Democratici depositano emendamenti al disegno di legge sulla struttura del mercato delle criptovalute

Negli Stati Uniti, un gruppo di senatori democratici ha presentato diversi emendamenti a una proposta di legge sulla struttura del mercato delle criptovalute, includendo misure etiche volte a prevenire conflitti di interesse per i funzionari che potrebbero trarre profitto dall’industria delle valute digitali.

Emendamenti con focus sull’etica

Tra le modifiche più rilevanti figura l’iniziativa del senatore Michael Bennet, che ha cercato di inserire nella proposta il Digital Asset Ethics Act per vietare ai funzionari pubblici di beneficiare economicamente dalle attività legate alle criptovalute. L’obiettivo dichiarato è aumentare la trasparenza e ridurre la percezione di conflitti di interesse nel processo decisionale politico.

Il tema dei conflitti d’interesse è stato sollevato anche da esponenti come la senatrice Elizabeth Warren, che ha espresso preoccupazioni riguardo a presunte connessioni tra figure politiche e piattaforme crypto, citando ad esempio l’esposizione a progetti come World Liberty Financial, che avrebbe contribuito a incrementare il patrimonio personale di alcuni soggetti coinvolti.

Richiesta di completare la composizione della CFTC

Un altro emendamento, proposto dalla senatrice Amy Klobuchar, mira a sospendere l’entrata in vigore della legge fino a quando la CFTC (Commodity Futures Trading Commission) non sarà nuovamente operativa con l’intero collegio dei commissari. La motivazione è che decisioni strutturali e norme attuative richiedono una commissione completa per garantire equità e legittimità procedurale.

Attualmente la CFTC è guidata dal solo presidente Michael Selig, insediatosi lo scorso dicembre, mentre permangono vacanze in più seggi commissariali senza una tempistica definita per le nomine residue. La presenza di tutti i commissari è ritenuta cruciale sia per le audizioni che per l’approvazione delle regole di attuazione.

Questioni di concorrenza nel sistema delle carte

Altri senatori democratici, tra cui Roger Marshall, Dick Durbin e Peter Welch, hanno presentato emendamenti che incorporano disposizioni del Credit Card Competition Act. Questa normativa cerca di vietare l’esclusività di rete imposta da alcuni circuiti e istituti emittenti, con l’intento di favorire la concorrenza e abbassare i costi per i consumatori.

L’integrazione di tali misure nel pacchetto sulle criptovalute riflette una volontà più ampia del Senato di collegare temi di concorrenza finanziaria tradizionale alle nuove regole per i digital asset e i servizi correlati.

Controversie su stablecoin e DeFi

La seduta di mark-up del Comitato per l’Agricoltura del Senato, programmata per martedì, segue un rinvio avvenuto a metà gennaio a causa di contrasti su limiti alle ricompense in ambito stablecoin e altre norme relative alla finanza decentralizzata (DeFi). Tali divergenze avevano già indotto attori importanti del settore, come Coinbase, a ritirare il proprio sostegno alla bozza precedente.

Le discussioni su stablecoin in particolare riguardano meccanismi di incentivazione e rischi sistemici: i sostenitori degli incentivi ritengono che siano strumenti di mercato utili, mentre i critici sottolineano potenziali effetti destabilizzanti e la necessità di adeguate salvaguardie regolamentari.

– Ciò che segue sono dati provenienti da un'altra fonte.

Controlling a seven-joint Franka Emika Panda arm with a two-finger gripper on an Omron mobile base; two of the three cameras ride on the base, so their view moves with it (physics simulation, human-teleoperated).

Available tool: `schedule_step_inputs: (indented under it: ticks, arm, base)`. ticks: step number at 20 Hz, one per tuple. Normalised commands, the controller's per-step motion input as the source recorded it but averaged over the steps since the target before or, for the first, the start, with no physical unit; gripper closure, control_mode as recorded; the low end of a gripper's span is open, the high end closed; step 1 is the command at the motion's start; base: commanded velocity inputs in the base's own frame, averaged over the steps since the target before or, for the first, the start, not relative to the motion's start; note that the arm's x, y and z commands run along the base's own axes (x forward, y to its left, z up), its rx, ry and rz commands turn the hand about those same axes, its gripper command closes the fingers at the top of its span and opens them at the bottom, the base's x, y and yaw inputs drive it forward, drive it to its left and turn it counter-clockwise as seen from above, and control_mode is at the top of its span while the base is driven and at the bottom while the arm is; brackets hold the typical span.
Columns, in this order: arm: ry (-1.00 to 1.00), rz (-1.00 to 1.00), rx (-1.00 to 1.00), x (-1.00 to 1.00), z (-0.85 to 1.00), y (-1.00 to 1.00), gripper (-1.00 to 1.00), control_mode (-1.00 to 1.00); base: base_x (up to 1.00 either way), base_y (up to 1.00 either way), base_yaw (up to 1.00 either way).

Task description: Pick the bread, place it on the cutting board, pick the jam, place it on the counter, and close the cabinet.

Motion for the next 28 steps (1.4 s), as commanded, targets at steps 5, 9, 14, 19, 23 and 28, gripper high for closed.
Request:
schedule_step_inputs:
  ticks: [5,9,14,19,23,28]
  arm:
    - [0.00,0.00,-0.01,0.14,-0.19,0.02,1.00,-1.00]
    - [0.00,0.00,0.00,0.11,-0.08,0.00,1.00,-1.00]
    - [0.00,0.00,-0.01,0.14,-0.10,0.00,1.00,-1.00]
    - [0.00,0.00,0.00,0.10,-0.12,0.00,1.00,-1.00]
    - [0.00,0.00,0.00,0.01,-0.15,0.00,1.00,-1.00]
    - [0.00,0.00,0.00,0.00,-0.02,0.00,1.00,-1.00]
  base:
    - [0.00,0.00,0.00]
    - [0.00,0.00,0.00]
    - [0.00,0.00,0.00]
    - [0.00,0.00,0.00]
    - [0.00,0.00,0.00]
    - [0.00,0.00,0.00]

Possibile ulteriore rinvio della seduta

Al di là delle questioni politiche e tecniche, esistono rischi logistici: è previsto un peggioramento delle condizioni meteorologiche nella capitale federale, con una nevicata che potrebbe rendere necessario un ulteriore rinvio della procedura di mark-up. Un nuovo posticipo rallenterebbe il calendario legislativo e prolungerebbe l’incertezza normativa per operatori e investitori.

Se approvata, la normativa in esame cerca di offrire maggiore chiarezza sulle regole federali per le valute digitali, definire le competenze delle agenzie coinvolte e portare certezza regolatoria agli operatori di mercato. Le scelte che emergeranno da questo processo avranno ripercussioni sulla supervisione prudenziale, sulla tutela degli investitori e sull’innovazione nel settore finanziario.